Look over the listing below and work out how many lines have the word "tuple". Write only that number.

####

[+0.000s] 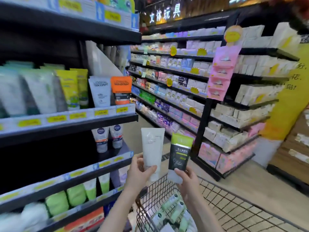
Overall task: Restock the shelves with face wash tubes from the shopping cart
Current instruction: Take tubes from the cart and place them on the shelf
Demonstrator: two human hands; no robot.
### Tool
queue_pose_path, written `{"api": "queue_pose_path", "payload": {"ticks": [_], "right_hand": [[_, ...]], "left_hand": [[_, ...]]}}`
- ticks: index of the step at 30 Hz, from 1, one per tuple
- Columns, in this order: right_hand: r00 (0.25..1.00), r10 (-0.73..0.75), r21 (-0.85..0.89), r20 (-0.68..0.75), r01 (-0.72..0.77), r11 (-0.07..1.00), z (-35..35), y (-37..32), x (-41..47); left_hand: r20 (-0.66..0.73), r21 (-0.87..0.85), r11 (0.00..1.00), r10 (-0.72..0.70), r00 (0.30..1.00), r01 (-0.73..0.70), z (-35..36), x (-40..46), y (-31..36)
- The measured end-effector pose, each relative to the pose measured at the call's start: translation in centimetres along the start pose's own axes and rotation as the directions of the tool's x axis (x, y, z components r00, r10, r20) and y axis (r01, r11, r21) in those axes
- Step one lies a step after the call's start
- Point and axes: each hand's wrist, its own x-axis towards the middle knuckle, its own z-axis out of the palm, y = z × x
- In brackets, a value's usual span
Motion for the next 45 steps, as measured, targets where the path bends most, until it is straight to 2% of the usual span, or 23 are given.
{"api": "queue_pose_path", "payload": {"ticks": [4, 10, 17, 20, 25, 30, 39, 43, 45], "right_hand": [[0.992, 0.07, -0.004, 0.103, -0.07, 0.998, 2.1, 1.0, -0.9], [0.947, 0.138, -0.099, 0.291, -0.114, 0.989, 5.5, 2.4, -2.8], [0.888, 0.225, -0.193, 0.401, -0.159, 0.968, 9.9, 4.4, -2.7], [0.868, 0.237, -0.255, 0.437, -0.133, 0.958, 12.0, 5.5, -1.9], [0.876, 0.245, -0.373, 0.416, -0.081, 0.924, 16.3, 7.4, 0.4], [0.885, 0.212, -0.407, 0.415, -0.027, 0.913, 21.1, 8.1, 3.0], [0.837, 0.169, -0.438, 0.52, 0.091, 0.894, 28.1, 9.1, 6.6], [0.84, 0.127, -0.487, 0.528, 0.177, 0.855, 29.9, 10.4, 7.9], [0.824, 0.093, -0.535, 0.56, 0.273, 0.799, 30.4, 10.9, 8.3]], "left_hand": [[-0.12, 0.034, 0.999, -0.009, 0.993, 0.013, -2.8, -2.4, -0.2], [-0.275, 0.084, 0.995, -0.032, 0.961, 0.057, -6.8, -5.0, -1.4], [-0.419, 0.092, 0.985, -0.092, 0.903, 0.143, -11.8, -6.1, -2.5], [-0.462, 0.079, 0.984, -0.104, 0.881, 0.157, -14.2, -5.4, -3.1], [-0.538, 0.075, 0.985, -0.094, 0.838, 0.158, -18.2, -2.8, -4.0], [-0.539, 0.045, 0.99, -0.092, 0.837, 0.137, -22.2, 0.7, -4.0], [-0.595, 0.17, 0.971, -0.032, 0.803, 0.165, -27.2, 5.3, -4.2], [-0.63, 0.224, 0.957, -0.001, 0.777, 0.183, -28.4, 6.5, -4.4], [-0.628, 0.222, 0.955, -0.013, 0.778, 0.195, -28.7, 7.0, -4.7]]}}
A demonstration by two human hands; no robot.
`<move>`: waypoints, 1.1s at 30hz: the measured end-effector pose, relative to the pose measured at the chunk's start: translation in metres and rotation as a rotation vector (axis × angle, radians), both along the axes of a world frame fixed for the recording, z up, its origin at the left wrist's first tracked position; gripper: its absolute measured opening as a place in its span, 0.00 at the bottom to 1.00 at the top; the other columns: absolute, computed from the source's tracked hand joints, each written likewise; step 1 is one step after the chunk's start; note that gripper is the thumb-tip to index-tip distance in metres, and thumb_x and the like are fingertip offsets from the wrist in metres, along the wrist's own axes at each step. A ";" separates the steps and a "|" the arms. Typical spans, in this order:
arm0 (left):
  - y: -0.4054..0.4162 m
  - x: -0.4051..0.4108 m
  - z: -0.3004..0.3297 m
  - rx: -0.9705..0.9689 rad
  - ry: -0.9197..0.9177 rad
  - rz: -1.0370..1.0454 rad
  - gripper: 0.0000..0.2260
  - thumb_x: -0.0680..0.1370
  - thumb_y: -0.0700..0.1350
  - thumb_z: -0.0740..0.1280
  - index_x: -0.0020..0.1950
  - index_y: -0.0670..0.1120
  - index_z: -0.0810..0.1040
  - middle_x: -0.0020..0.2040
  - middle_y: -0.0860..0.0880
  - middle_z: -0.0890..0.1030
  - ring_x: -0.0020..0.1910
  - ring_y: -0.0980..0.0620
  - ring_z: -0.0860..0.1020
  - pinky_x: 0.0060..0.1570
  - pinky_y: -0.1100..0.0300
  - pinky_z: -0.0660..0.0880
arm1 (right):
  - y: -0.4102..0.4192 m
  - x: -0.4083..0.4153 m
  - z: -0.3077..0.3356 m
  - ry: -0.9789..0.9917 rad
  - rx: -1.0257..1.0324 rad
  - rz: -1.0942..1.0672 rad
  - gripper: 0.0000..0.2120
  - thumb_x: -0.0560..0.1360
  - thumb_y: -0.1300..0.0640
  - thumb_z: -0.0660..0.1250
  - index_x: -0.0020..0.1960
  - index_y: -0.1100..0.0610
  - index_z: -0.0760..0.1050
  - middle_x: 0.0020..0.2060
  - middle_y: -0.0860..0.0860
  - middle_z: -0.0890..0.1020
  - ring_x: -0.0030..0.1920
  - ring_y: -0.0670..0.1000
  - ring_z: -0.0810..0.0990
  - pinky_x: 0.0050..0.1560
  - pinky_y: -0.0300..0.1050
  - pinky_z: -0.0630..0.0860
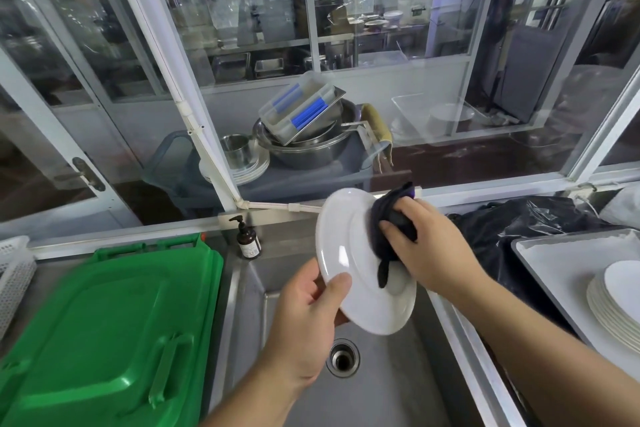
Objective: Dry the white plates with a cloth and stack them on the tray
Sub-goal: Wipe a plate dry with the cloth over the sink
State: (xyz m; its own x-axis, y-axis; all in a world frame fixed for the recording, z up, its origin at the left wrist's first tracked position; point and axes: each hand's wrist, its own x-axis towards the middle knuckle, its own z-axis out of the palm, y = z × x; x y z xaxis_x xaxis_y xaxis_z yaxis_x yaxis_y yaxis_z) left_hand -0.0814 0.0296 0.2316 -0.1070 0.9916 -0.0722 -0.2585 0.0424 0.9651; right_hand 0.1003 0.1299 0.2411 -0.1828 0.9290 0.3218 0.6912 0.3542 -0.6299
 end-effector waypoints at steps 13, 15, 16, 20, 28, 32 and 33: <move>0.002 -0.010 -0.006 -0.001 0.073 0.026 0.16 0.84 0.34 0.62 0.59 0.50 0.85 0.56 0.41 0.86 0.55 0.43 0.85 0.52 0.45 0.82 | -0.057 -0.021 -0.002 0.087 0.031 0.236 0.11 0.79 0.47 0.66 0.43 0.41 0.65 0.38 0.41 0.75 0.43 0.45 0.75 0.40 0.43 0.71; -0.002 -0.007 -0.005 0.004 0.074 -0.023 0.16 0.84 0.33 0.62 0.59 0.49 0.85 0.56 0.41 0.86 0.54 0.45 0.85 0.49 0.51 0.82 | -0.051 -0.024 0.011 0.062 0.107 0.227 0.09 0.79 0.46 0.66 0.45 0.43 0.66 0.40 0.41 0.74 0.43 0.46 0.74 0.41 0.48 0.73; -0.003 -0.007 -0.004 0.011 0.071 -0.042 0.15 0.84 0.33 0.62 0.59 0.49 0.85 0.56 0.41 0.86 0.53 0.46 0.85 0.49 0.52 0.82 | -0.046 -0.026 0.019 0.032 0.147 0.207 0.08 0.78 0.45 0.66 0.46 0.45 0.68 0.41 0.41 0.74 0.44 0.48 0.74 0.42 0.50 0.73; -0.006 -0.010 -0.003 0.072 0.094 -0.094 0.11 0.80 0.40 0.67 0.61 0.46 0.83 0.55 0.41 0.87 0.54 0.47 0.85 0.51 0.52 0.82 | -0.018 -0.025 0.038 0.011 0.186 0.110 0.08 0.79 0.47 0.68 0.50 0.50 0.73 0.44 0.44 0.74 0.44 0.49 0.72 0.41 0.46 0.67; -0.013 -0.016 0.010 0.173 0.134 -0.050 0.13 0.79 0.44 0.67 0.59 0.57 0.84 0.57 0.46 0.87 0.57 0.46 0.85 0.52 0.49 0.83 | 0.013 -0.003 0.038 0.198 -0.248 -0.184 0.08 0.82 0.44 0.64 0.53 0.47 0.78 0.46 0.47 0.83 0.50 0.53 0.79 0.49 0.50 0.73; -0.009 -0.015 0.014 0.194 0.081 0.055 0.10 0.80 0.43 0.70 0.58 0.55 0.85 0.57 0.48 0.87 0.57 0.49 0.85 0.53 0.49 0.83 | -0.004 -0.009 0.018 0.349 -0.463 -0.266 0.12 0.84 0.45 0.61 0.62 0.48 0.77 0.52 0.50 0.80 0.56 0.56 0.79 0.61 0.54 0.76; -0.008 -0.015 0.015 0.199 0.085 0.076 0.11 0.79 0.43 0.68 0.58 0.53 0.85 0.56 0.48 0.87 0.56 0.50 0.85 0.54 0.49 0.83 | -0.010 -0.012 0.012 0.372 -0.501 -0.274 0.11 0.84 0.45 0.61 0.62 0.48 0.76 0.52 0.51 0.79 0.56 0.56 0.79 0.63 0.55 0.76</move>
State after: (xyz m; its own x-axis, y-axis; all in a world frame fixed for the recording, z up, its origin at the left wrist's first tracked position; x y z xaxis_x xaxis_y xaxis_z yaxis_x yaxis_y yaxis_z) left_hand -0.0962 0.0217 0.2469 -0.1789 0.9744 0.1363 -0.1708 -0.1672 0.9710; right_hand 0.0884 0.1203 0.2530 0.1202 0.9792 -0.1634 0.4197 -0.1992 -0.8855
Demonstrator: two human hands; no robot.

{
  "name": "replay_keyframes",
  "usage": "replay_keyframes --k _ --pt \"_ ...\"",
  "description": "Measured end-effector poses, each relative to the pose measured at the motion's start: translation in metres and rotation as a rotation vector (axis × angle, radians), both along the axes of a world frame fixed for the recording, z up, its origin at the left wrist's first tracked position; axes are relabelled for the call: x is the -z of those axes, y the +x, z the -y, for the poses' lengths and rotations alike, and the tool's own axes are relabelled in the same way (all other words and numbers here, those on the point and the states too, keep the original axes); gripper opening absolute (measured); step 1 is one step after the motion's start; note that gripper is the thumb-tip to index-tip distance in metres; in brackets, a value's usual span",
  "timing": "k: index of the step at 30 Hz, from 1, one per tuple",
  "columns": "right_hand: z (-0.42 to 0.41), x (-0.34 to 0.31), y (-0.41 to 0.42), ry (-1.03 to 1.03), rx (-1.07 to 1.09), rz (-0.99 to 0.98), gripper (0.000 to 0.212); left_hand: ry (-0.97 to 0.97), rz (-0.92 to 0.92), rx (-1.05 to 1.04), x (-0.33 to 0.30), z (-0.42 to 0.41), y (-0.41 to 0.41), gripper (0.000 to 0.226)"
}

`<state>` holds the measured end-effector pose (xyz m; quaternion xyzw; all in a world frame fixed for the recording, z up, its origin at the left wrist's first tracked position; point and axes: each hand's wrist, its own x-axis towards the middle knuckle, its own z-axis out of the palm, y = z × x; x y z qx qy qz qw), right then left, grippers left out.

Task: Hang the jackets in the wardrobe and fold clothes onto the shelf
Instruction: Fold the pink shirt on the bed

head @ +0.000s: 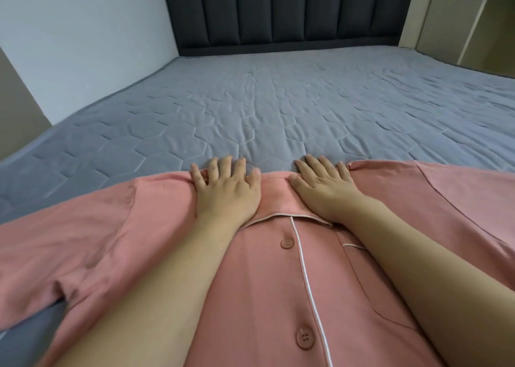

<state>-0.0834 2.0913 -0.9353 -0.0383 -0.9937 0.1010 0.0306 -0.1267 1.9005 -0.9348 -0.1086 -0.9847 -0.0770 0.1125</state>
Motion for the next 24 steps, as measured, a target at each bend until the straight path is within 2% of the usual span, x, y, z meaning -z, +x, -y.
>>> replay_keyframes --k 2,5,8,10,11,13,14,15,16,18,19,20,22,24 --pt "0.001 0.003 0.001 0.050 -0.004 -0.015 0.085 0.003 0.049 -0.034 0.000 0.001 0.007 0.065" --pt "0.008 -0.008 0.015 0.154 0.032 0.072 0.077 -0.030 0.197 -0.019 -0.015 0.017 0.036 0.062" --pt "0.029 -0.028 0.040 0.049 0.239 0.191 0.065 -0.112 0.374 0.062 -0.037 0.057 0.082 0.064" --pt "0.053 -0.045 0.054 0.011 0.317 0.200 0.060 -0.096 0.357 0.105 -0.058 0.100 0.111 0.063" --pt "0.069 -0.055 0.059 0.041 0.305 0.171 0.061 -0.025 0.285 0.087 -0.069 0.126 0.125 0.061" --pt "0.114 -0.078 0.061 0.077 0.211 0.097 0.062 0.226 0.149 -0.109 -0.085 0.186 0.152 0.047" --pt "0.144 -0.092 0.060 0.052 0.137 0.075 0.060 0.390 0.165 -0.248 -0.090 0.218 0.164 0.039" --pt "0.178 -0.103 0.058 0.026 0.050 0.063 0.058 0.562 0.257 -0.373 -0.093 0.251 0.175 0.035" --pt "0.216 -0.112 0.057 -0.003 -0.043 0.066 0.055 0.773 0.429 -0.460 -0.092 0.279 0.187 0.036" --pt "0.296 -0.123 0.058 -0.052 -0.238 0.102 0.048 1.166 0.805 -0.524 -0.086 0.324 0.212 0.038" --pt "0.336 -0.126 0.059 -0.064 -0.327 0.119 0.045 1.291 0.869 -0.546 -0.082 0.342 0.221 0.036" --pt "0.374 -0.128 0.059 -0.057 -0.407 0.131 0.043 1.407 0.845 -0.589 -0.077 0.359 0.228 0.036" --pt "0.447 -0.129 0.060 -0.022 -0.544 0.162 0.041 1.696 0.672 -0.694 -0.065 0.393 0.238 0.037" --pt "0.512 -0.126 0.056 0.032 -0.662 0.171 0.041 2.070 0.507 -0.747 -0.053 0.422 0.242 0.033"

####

SOLVED PROBLEM ▸ 2